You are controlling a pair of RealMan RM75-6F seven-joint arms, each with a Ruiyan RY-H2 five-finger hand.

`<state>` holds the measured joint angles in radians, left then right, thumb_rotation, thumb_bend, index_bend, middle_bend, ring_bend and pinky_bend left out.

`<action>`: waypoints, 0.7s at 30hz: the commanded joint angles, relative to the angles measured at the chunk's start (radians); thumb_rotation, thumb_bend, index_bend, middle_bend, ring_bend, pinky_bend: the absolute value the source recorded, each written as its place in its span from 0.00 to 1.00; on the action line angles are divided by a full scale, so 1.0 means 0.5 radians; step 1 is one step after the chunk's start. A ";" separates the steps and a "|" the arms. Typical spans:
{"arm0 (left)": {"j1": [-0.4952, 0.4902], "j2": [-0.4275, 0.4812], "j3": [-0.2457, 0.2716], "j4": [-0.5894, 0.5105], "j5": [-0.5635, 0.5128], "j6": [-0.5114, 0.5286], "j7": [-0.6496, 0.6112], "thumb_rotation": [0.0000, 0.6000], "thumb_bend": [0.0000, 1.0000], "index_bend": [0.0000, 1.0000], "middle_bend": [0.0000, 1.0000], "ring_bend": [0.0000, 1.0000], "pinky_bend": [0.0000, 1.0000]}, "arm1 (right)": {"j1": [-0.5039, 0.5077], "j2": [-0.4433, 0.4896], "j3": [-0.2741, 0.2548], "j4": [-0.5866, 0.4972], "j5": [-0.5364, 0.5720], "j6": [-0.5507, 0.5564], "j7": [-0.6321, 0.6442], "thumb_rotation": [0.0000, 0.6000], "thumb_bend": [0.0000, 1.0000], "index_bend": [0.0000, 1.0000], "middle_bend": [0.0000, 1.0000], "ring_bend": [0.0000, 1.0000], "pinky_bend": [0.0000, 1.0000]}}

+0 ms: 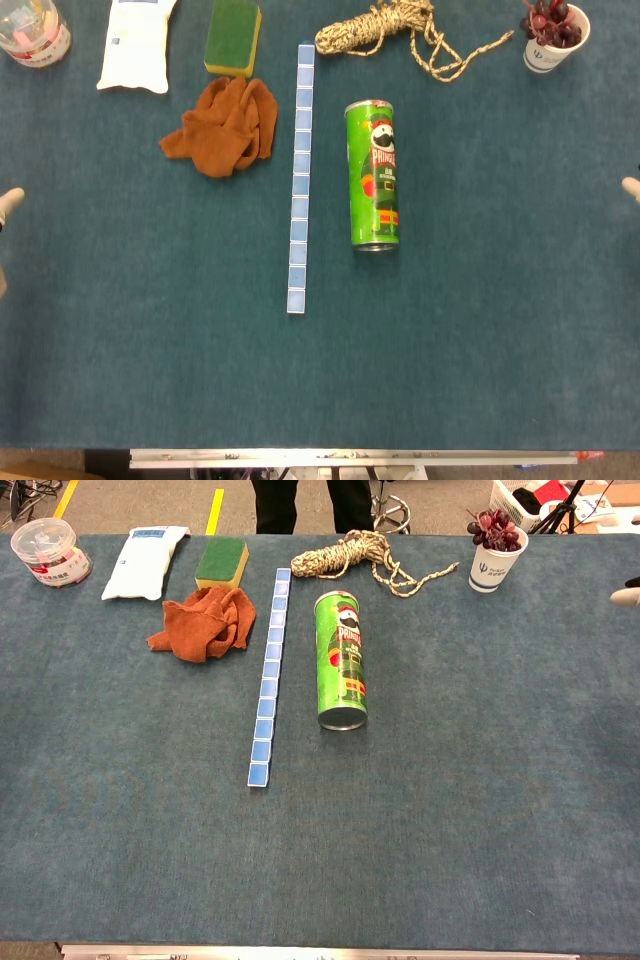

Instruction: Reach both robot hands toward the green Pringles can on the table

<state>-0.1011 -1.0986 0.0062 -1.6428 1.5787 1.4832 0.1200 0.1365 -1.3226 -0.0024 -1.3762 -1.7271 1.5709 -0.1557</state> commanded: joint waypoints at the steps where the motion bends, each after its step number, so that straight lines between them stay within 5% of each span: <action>1: 0.002 -0.001 -0.001 0.001 0.004 0.007 -0.017 1.00 1.00 0.15 0.02 0.05 0.20 | 0.001 0.002 0.001 -0.003 0.003 -0.003 -0.004 1.00 1.00 0.20 0.16 0.14 0.32; 11: -0.002 0.010 0.001 0.009 0.021 0.008 -0.077 1.00 1.00 0.13 0.00 0.02 0.16 | 0.013 0.019 -0.012 -0.011 -0.017 -0.016 0.031 1.00 1.00 0.09 0.10 0.05 0.18; 21: -0.008 0.019 0.006 0.004 0.012 -0.017 -0.103 1.00 1.00 0.05 0.00 0.00 0.15 | 0.019 0.017 -0.018 0.001 -0.021 -0.027 0.053 1.00 1.00 0.03 0.07 0.03 0.16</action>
<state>-0.1068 -1.0901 0.0078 -1.6395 1.5834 1.4735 0.0702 0.1459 -1.3141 -0.0113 -1.3758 -1.7375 1.5576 -0.1291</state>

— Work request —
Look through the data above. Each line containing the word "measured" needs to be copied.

— Exercise response —
`<state>` holds the measured joint angles in radians, left then right, thumb_rotation, thumb_bend, index_bend, middle_bend, ring_bend and pinky_bend left out.
`<action>`: waypoints, 0.7s at 30hz: the commanded joint angles, relative to the angles measured at the chunk's start (radians); thumb_rotation, thumb_bend, index_bend, middle_bend, ring_bend, pinky_bend: the absolute value the source recorded, each written as its place in its span from 0.00 to 1.00; on the action line angles are divided by a full scale, so 1.0 means 0.5 radians; step 1 is one step after the chunk's start. A ";" separates the steps and a "|" the arms. Typical spans:

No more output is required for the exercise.